I think one of the things we need to systematize more broadly is to think about our pace of change and how we can actually accelerate the speed of change. That was something I learned in government that is finding its way into CareMore every day.
AJAC: What does the future hold for American healthcare? What does the future hold for CareMore?SHJ: In the coming months and years, healthcare will change dramatically with the introduction of new diagnostics and new therapies. But I believe it is new systems of care—supported by new philosophies of care—that will have the biggest impact on improving healthcare outcomes.

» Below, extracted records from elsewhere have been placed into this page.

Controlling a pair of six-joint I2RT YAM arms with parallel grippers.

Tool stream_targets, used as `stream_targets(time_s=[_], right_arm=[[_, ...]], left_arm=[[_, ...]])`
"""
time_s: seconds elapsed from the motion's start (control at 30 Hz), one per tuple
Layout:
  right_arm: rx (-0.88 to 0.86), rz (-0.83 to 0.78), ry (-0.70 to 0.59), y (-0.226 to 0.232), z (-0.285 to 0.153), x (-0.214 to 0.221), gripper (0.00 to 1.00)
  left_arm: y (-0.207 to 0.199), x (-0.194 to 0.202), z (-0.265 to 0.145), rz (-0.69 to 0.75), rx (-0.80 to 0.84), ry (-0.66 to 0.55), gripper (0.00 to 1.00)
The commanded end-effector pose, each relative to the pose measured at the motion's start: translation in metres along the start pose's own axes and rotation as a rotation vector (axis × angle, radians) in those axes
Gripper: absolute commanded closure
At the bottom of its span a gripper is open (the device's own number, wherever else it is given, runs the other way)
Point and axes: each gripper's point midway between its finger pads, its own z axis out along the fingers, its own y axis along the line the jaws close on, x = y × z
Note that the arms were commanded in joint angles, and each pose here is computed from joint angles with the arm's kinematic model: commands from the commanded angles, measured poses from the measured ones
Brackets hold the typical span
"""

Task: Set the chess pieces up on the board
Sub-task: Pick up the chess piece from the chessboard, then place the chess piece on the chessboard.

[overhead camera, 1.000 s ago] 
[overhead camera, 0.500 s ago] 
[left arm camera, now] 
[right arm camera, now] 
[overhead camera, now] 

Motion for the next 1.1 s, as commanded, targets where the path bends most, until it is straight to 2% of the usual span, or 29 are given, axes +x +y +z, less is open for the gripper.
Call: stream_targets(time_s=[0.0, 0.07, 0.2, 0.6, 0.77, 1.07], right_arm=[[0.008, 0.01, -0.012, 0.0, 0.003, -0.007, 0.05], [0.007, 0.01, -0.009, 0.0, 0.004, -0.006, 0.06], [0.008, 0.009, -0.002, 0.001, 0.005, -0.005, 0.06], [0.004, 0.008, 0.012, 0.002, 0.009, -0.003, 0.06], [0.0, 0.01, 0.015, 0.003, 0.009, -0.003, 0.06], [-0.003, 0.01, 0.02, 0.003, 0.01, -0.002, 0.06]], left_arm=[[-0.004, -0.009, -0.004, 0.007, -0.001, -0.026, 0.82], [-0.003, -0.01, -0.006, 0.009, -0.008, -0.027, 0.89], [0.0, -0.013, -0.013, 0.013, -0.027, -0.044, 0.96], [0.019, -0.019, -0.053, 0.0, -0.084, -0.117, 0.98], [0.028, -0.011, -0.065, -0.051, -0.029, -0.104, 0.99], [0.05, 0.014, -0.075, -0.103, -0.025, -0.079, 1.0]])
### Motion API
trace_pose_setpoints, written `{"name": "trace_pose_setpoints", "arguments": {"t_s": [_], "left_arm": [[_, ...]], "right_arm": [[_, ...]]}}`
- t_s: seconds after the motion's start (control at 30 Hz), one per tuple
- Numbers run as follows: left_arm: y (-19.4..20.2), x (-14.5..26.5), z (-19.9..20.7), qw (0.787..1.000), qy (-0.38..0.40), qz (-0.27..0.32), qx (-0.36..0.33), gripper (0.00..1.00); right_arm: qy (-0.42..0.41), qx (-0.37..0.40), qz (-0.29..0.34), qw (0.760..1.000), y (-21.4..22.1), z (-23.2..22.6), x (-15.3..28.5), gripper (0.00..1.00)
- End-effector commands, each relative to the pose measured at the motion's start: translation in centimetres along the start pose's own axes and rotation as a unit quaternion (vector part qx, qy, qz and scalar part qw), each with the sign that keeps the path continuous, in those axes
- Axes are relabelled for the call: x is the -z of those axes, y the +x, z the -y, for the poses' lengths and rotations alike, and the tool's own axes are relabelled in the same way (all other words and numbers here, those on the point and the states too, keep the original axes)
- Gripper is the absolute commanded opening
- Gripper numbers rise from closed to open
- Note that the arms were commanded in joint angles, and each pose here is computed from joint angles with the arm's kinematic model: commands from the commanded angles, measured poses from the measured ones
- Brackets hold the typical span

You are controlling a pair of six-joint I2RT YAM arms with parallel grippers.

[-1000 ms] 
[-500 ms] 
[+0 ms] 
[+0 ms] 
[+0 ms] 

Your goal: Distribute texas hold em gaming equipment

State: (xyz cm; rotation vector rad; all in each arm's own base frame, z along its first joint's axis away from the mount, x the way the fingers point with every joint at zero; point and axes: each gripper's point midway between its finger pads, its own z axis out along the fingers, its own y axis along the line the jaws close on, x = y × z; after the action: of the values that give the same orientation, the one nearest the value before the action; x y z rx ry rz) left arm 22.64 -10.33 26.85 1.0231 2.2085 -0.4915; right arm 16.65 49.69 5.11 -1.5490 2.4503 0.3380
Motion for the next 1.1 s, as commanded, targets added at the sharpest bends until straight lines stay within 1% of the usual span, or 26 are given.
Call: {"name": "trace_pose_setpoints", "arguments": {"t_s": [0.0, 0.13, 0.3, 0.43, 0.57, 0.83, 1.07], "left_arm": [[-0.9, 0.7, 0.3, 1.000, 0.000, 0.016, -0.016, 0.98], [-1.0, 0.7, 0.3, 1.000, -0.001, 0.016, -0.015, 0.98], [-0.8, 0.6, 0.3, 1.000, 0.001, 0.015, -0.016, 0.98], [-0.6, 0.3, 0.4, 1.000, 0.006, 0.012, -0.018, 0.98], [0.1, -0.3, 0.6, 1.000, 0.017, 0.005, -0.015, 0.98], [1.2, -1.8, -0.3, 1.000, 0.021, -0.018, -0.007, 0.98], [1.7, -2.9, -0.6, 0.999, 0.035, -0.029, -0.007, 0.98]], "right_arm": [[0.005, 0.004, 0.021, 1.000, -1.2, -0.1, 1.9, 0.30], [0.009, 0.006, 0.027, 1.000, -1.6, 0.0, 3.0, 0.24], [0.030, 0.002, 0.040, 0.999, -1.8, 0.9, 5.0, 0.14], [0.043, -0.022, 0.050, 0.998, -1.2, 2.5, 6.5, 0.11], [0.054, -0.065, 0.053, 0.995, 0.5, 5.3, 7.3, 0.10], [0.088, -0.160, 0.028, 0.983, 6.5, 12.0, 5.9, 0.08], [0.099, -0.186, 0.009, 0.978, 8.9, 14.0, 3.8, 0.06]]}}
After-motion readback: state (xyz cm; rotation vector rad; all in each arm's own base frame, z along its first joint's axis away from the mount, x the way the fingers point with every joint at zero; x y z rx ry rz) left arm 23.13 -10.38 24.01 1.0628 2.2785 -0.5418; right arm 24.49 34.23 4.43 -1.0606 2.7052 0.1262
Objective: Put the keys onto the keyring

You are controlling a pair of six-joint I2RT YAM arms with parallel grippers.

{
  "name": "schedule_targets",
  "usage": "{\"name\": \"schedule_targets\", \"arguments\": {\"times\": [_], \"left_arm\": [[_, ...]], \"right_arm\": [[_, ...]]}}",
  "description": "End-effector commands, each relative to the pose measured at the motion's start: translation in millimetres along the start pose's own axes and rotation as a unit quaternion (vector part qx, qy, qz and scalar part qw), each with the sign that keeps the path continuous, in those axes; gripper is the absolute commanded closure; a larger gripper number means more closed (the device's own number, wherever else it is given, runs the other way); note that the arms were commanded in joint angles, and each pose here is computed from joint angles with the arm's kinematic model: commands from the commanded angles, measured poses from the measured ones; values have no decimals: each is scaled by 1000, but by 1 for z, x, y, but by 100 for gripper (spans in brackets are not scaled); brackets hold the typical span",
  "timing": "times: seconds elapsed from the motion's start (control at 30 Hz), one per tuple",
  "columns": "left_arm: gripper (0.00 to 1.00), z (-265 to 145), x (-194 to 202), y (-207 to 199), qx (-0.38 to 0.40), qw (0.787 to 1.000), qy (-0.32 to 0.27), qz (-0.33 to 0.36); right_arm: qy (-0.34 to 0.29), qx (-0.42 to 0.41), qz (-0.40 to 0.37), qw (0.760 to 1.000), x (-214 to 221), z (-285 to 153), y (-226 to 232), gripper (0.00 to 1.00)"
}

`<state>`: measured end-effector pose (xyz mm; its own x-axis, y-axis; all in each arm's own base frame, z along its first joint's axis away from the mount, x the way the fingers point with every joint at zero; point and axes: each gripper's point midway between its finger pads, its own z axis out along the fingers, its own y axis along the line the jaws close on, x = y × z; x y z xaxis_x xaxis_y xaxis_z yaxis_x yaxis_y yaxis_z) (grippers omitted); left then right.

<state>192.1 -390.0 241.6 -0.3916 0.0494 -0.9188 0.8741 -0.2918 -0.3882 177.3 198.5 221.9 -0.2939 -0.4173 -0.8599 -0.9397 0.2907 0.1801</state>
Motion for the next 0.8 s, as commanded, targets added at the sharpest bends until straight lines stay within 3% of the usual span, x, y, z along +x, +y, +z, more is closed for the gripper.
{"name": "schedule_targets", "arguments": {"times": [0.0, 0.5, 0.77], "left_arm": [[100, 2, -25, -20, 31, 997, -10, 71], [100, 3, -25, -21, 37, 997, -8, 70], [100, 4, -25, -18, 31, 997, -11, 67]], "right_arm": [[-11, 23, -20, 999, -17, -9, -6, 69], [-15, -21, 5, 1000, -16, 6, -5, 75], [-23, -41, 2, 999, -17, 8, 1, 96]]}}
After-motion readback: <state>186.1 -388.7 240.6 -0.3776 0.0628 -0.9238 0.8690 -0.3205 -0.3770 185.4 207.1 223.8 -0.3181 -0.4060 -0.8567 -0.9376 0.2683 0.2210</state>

CareMore, over the past 2 years, has undertaken a journey to transmit its model to other systems and settings—such as our flagship partnership with Atlanta’s Emory University Medical Center—and to other types of patients other than just the frail elderly, including poor young people who are part of the Medicaid program in Tennessee and Ohio. We have created 2 new divisions—CareMore Inside and CareMore Essentials—to enable these transformation initiatives. As we work to spread CareMore’s model and philosophy of care in the United States, we are looking for partner organizations that share our ambition.